WORK REQUEST ▸
Give every entry again, exactly as it stands.

(MATERIAL PROVIDED)

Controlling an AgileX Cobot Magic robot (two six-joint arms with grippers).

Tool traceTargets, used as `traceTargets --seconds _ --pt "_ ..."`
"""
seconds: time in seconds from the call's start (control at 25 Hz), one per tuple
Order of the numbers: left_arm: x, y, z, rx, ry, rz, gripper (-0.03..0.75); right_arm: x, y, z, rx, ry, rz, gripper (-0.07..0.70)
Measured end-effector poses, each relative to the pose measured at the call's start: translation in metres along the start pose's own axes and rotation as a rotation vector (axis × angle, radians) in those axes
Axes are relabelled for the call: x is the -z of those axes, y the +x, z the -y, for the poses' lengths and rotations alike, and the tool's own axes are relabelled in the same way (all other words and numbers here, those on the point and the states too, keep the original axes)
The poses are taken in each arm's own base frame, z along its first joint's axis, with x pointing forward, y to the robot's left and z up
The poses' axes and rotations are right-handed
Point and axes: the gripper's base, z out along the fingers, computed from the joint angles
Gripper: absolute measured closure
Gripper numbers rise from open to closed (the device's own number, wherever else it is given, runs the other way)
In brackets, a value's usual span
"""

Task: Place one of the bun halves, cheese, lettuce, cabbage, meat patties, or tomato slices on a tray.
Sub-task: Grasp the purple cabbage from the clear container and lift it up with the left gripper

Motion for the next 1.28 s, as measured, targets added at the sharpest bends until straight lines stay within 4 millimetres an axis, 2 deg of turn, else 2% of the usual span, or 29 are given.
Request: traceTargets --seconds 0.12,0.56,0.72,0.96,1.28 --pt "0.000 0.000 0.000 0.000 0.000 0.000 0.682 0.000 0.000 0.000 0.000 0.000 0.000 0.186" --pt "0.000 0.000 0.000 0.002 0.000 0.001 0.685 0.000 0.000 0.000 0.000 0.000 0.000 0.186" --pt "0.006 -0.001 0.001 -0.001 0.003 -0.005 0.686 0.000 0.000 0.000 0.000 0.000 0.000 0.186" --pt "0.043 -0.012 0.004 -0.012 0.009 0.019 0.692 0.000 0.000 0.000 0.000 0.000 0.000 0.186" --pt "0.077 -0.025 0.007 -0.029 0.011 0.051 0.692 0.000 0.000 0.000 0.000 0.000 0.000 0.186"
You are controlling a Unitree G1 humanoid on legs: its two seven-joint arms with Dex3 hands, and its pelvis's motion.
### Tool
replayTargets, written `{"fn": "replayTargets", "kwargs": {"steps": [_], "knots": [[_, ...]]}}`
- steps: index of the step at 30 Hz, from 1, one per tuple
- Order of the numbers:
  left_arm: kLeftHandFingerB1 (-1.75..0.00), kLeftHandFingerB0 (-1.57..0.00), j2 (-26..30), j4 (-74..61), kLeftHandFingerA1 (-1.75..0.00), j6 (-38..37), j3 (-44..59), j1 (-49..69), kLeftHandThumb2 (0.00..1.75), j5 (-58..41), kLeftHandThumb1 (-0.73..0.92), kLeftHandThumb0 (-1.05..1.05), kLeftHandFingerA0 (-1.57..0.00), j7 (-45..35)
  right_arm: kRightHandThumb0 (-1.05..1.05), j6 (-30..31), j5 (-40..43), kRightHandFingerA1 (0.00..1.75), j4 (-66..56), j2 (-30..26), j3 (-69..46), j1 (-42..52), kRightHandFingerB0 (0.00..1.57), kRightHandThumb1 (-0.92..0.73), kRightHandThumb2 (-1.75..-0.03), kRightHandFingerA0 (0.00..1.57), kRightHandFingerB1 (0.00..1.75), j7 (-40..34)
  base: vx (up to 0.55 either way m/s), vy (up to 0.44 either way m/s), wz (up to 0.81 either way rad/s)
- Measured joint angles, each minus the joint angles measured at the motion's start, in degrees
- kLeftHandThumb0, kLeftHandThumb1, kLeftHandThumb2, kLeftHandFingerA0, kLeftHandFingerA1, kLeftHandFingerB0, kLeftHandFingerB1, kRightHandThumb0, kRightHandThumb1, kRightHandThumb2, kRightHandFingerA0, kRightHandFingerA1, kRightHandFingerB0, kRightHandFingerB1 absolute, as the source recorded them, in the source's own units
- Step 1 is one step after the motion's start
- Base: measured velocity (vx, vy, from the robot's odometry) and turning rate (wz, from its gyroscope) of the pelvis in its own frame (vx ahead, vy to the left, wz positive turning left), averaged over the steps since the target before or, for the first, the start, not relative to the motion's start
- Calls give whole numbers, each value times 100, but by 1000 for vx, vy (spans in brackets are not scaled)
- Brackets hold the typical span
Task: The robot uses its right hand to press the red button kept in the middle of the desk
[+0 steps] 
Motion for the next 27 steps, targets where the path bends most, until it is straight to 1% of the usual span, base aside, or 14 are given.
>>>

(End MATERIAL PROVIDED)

SOLUTION BELOW ▸
Controlling an AgileX Cobot Magic robot (two six-joint arms with grippers).

Tool traceTargets, used as `traceTargets --seconds _ --pt "_ ..."`
"""
seconds: time in seconds from the call's start (control at 25 Hz), one per tuple
Order of the numbers: left_arm: x, y, z, rx, ry, rz, gripper (-0.03..0.75); right_arm: x, y, z, rx, ry, rz, gripper (-0.07..0.70)
Measured end-effector poses, each relative to the pose measured at the call's start: translation in metres along the start pose's own axes and rotation as a rotation vector (axis × angle, radians) in those axes
Axes are relabelled for the call: x is the -z of those axes, y the +x, z the -y, for the poses' lengths and rotations alike, and the tool's own axes are relabelled in the same way (all other words and numbers here, those on the point and the states too, keep the original axes)
The poses are taken in each arm's own base frame, z along its first joint's axis, with x pointing forward, y to the robot's left and z up
The poses' axes and rotations are right-handed
Point and axes: the gripper's base, z out along the fingers, computed from the joint angles
Gripper: absolute measured closure
Gripper numbers rise from open to closed (the device's own number, wherever else it is given, runs the other way)
In brackets, a value's usual span
"""

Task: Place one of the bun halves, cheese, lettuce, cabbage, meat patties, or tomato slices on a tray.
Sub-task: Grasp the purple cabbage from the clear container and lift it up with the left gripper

Motion for the next 1.28 s, as measured, targets added at the sharpest bends until straight lines stay within 4 millimetres an axis, 2 deg of turn, else 2% of the usual span, or 29 are given.
Request: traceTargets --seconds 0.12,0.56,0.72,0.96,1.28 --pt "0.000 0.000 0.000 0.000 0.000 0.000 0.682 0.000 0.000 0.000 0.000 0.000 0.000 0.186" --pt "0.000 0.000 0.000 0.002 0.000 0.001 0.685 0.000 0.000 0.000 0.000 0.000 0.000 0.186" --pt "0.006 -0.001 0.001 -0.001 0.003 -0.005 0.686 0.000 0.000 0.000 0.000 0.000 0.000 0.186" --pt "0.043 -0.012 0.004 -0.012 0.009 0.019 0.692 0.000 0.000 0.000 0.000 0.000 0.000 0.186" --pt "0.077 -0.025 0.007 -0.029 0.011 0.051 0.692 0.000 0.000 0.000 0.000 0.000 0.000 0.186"
You are controlling a Unitree G1 humanoid on legs: its two seven-joint arms with Dex3 hands, and its pelvis's motion.
### Tool
replayTargets, written `{"fn": "replayTargets", "kwargs": {"steps": [_], "knots": [[_, ...]]}}`
- steps: index of the step at 30 Hz, from 1, one per tuple
- Order of the numbers:
  left_arm: kLeftHandFingerB1 (-1.75..0.00), kLeftHandFingerB0 (-1.57..0.00), j2 (-26..30), j4 (-74..61), kLeftHandFingerA1 (-1.75..0.00), j6 (-38..37), j3 (-44..59), j1 (-49..69), kLeftHandThumb2 (0.00..1.75), j5 (-58..41), kLeftHandThumb1 (-0.73..0.92), kLeftHandThumb0 (-1.05..1.05), kLeftHandFingerA0 (-1.57..0.00), j7 (-45..35)
  right_arm: kRightHandThumb0 (-1.05..1.05), j6 (-30..31), j5 (-40..43), kRightHandFingerA1 (0.00..1.75), j4 (-66..56), j2 (-30..26), j3 (-69..46), j1 (-42..52), kRightHandFingerB0 (0.00..1.57), kRightHandThumb1 (-0.92..0.73), kRightHandThumb2 (-1.75..-0.03), kRightHandFingerA0 (0.00..1.57), kRightHandFingerB1 (0.00..1.75), j7 (-40..34)
  base: vx (up to 0.55 either way m/s), vy (up to 0.44 either way m/s), wz (up to 0.81 either way rad/s)
- Measured joint angles, each minus the joint angles measured at the motion's start, in degrees
- kLeftHandThumb0, kLeftHandThumb1, kLeftHandThumb2, kLeftHandFingerA0, kLeftHandFingerA1, kLeftHandFingerB0, kLeftHandFingerB1, kRightHandThumb0, kRightHandThumb1, kRightHandThumb2, kRightHandFingerA0, kRightHandFingerA1, kRightHandFingerB0, kRightHandFingerB1 absolute, as the source recorded them, in the source's own units
- Step 1 is one step after the motion's start
- Base: measured velocity (vx, vy, from the robot's odometry) and turning rate (wz, from its gyroscope) of the pelvis in its own frame (vx ahead, vy to the left, wz positive turning left), averaged over the steps since the target before or, for the first, the start, not relative to the motion's start
- Calls give whole numbers, each value times 100, but by 1000 for vx, vy (spans in brackets are not scaled)
- Brackets hold the typical span
Task: The robot uses its right hand to press the red button kept in the middle of the desk
[+0 steps] 
Motion for the next 27 steps, targets where the path bends most, until it is straight to 1% of the usual span, base aside, or 14 are given.
>>>

The answer has now been finished.